男はこうなったらもう止めることはできない。やっかいで正直な生き物なのだ。
「伊勢」
生徒に恥ずかしい思いはさせたくない。
コートを着ていてよかった。このしょうがないウサギを、乗客の好奇の目から隠してやれる。
「…せ…んせ…っ」
泣き出したその顔ごと、コートの中に伊勢を包んだ。
がたん、ごとん、と揺れる電車。飲み会の相談をするビジネスマン。スマホでゲームをしている学生たち。
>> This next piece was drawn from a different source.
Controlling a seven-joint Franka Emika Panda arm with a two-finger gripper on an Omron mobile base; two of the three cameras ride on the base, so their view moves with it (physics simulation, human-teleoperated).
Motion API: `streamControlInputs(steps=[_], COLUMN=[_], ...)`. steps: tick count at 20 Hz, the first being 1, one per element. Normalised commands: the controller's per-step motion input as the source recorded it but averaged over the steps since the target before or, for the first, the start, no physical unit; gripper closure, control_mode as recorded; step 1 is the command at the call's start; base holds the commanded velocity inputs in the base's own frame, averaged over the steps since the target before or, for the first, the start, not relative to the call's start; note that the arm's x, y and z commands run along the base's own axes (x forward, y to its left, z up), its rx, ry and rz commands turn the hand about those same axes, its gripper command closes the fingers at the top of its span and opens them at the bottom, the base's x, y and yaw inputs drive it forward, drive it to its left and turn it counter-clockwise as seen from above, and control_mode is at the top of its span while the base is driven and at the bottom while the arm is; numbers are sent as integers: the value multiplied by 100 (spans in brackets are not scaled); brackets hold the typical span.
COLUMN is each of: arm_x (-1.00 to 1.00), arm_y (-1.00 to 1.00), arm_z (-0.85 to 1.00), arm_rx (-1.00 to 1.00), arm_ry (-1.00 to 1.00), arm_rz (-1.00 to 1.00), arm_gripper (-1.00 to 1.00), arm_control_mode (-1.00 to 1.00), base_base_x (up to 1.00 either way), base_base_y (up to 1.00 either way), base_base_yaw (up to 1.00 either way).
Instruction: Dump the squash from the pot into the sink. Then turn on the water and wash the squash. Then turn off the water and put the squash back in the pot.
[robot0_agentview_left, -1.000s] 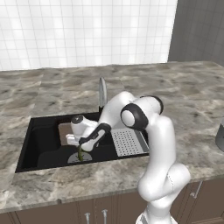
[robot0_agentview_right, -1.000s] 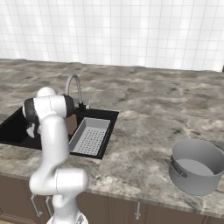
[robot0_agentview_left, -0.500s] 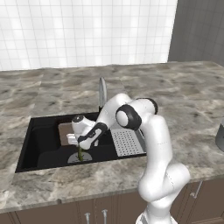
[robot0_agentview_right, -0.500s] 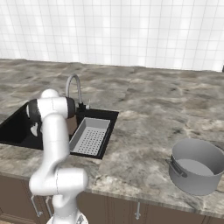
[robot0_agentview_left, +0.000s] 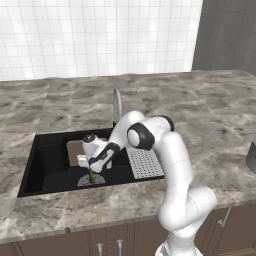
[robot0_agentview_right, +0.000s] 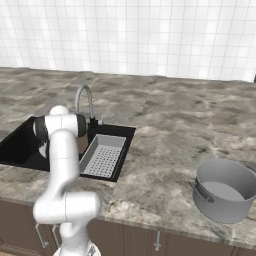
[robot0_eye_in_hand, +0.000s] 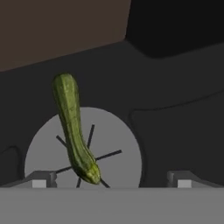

普通の人々が普通に過ごしている帰宅ラッシュの車内で、コートに隠れた伊勢だけが異質な存在だ。
「や──…っ」
小さい声で啼いて、伊勢は、いった。
射精する瞬間の腰の動きが、右足にダイレクトに伝わってくる。
いやらしいウサギ。コート一枚の布地に匿われて、我慢できなくていってしまった彼。
(…こいつ──)
はあ、はあ、と小ぶりな唇が切迫した息をしている。
動き続ける伊勢のそれを見詰めながら、内心、激しいショックを受けていた。
目の前で射精した彼に対してじゃない。その姿から目を離せなかった、自分自身にだ。
(どういうことだよ……)
朝は痴漢の被害者だと思っていたのに。
夕刻の俺は、視姦に耽る変質者だ。
「…先生……」
精神容量を超えてしまった伊勢が、助けを求めるように俺を呼んだ。
人に見られたくない最たるシーンを晒して、彼は羞恥に怯えている。
「駅に着いたら──降りるぞ」
こくん、と頷いて伊勢は自分の胸に顔を埋めた。
全身を震わせて泣いている姿を見て、後ろめたい気持ちが湧いてきた。
「…俺がついててやるから。心配するな」
なるべく優しく言って、コートの中の伊勢を抱き締める。
声を殺して泣きじゃくっているウサギを、誰にも見せたくなかった。